Lula diz ter ficado "raivoso com o que aconteceu".
— Ainda não conversei com as pessoas sobre isso. Quero ver todos os vídeos gravados dos prédios. Teve muita gente da PM conivente. E muita gente das forças armadas conivente.
— Não respeitaram nem a imagem de Cristo. Só respeitaram o meu gabinete porque entenderam que, se estava ocorrendo um golpe, Bolsonaro ia voltar e precisava ter o gabinete.
Desinformação
O presidente disse que irá, ao longo do governo, fazer um combate duro ao que chamou de "indústria de fake news".

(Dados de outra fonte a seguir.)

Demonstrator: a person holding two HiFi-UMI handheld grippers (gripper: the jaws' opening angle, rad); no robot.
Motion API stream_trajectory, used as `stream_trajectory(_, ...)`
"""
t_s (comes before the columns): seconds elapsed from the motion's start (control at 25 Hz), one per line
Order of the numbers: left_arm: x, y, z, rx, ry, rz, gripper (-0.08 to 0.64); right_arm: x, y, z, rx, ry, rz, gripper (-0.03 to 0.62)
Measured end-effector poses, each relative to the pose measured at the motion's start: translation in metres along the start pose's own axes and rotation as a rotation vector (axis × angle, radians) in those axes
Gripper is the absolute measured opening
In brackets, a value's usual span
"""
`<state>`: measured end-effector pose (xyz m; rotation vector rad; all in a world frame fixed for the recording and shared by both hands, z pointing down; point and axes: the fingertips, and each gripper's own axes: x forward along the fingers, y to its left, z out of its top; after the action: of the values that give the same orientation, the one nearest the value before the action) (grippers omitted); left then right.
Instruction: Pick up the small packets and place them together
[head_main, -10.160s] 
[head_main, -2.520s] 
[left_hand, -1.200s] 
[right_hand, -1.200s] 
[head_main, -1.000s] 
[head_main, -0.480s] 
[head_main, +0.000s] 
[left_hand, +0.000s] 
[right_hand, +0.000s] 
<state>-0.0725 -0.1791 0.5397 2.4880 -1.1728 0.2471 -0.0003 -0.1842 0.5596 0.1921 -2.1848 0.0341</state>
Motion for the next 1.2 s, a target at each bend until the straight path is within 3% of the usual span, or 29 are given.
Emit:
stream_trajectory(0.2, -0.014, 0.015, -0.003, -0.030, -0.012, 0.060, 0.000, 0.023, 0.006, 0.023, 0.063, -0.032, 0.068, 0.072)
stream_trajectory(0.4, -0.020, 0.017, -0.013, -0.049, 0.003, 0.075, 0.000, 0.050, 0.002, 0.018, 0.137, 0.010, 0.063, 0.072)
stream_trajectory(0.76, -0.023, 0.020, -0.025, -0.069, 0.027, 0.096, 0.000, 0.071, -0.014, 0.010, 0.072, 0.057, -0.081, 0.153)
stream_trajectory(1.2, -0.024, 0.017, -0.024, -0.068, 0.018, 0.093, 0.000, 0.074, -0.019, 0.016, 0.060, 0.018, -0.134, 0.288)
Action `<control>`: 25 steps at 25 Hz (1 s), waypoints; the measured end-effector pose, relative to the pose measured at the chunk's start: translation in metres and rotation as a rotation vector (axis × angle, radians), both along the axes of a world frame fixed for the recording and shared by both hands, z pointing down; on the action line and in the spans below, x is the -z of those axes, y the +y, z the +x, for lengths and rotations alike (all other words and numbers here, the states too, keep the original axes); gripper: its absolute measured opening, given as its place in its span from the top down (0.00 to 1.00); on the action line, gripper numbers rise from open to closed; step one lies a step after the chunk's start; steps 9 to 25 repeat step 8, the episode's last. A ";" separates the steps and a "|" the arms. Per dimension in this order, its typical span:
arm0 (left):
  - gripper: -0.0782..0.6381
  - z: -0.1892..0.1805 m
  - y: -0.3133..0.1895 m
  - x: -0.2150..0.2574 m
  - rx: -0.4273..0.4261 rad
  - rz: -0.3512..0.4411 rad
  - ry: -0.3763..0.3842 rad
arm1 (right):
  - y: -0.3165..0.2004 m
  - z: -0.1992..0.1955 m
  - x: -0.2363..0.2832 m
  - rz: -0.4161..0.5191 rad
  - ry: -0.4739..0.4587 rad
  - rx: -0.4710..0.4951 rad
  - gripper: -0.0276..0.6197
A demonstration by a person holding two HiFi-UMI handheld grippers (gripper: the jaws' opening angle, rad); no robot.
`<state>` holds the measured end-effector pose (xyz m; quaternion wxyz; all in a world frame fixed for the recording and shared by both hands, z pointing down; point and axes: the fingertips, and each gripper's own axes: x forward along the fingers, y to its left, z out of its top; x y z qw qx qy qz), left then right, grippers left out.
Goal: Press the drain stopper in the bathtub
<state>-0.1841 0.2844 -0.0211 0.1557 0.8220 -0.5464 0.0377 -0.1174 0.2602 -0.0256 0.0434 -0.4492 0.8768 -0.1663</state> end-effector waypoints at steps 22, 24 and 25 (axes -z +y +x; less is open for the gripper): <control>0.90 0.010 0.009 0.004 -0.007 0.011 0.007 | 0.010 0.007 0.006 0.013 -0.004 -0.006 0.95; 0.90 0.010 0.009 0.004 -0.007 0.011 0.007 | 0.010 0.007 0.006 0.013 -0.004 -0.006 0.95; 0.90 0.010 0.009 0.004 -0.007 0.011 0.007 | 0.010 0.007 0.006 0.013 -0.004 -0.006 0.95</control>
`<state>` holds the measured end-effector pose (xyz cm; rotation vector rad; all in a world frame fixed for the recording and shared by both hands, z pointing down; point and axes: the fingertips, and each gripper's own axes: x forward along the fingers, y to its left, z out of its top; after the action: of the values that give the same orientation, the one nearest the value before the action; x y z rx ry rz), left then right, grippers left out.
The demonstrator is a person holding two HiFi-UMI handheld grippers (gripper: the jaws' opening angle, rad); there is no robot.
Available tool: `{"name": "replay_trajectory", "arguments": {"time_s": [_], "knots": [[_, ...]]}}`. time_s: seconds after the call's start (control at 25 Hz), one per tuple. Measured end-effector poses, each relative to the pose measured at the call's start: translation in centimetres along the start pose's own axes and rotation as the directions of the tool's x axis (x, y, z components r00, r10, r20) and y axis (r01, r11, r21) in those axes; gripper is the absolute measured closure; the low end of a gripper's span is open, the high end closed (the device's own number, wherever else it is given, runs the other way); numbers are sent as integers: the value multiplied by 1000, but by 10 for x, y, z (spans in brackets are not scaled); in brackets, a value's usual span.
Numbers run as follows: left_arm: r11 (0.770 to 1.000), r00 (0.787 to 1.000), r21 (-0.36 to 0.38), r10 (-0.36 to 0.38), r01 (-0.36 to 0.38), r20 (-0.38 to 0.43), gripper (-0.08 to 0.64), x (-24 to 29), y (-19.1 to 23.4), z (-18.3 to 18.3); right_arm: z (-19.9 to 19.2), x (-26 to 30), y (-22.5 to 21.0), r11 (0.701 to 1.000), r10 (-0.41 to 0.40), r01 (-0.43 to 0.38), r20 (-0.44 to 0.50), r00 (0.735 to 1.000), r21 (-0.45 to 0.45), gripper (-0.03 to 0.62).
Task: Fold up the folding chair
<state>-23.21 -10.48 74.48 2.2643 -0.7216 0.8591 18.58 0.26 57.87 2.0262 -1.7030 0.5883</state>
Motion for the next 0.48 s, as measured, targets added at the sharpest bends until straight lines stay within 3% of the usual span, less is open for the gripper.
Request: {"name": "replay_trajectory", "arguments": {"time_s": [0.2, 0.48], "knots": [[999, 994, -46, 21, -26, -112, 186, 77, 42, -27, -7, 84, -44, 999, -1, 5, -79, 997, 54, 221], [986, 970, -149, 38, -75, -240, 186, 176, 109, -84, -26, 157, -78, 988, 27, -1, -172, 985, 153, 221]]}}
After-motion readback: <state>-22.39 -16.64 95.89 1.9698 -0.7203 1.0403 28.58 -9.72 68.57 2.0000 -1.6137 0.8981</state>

— Precisamos construir uma narrativa para tirar da cabeça de bolsonaristas que acham que são melhores do que os outros.
Casamento com Janja
A conversa foi acompanhada pela primeira-dama, Rosângela da Silva, a Janja, que não se pronunciou.
— Estou bem casado e apaixonado. Podia ficar namorando, mas voltei para cá para fazer o povo voltar a sorrir — disse Lula.
Ao lado de lula estava o ministro Paulo Pimenta, da Secretaria de Comunicação Social (Secom), que organizou o encontro com os jornalistas. Eram cerca de 30 representantes de veículos nacionais e internacionais.
Mercado financeiro
Lula referiu-se em algumas ocasiões ao mercado financeiro.
— O mercado não tem coração. Não tem humanidade. Nunca vi a Febraban se reunir para discutir como ajudar com doações as ações do padre julio Lancellotti em São Paulo — afirmou.
Ele declarou que o governo tem de cuidar dos mais necessitados. E contou ter ficado sabendo, nesta quinta-feira, o salário de um conselheiro da Eletrobras, privatizada recentemente:
— Eu preciso indicar o conselheiro da Eletrobras. Sabe quanto ganha um conselheiro da Eletrobras? São R$ 200 mil por mês para participar de uma reunião mensal.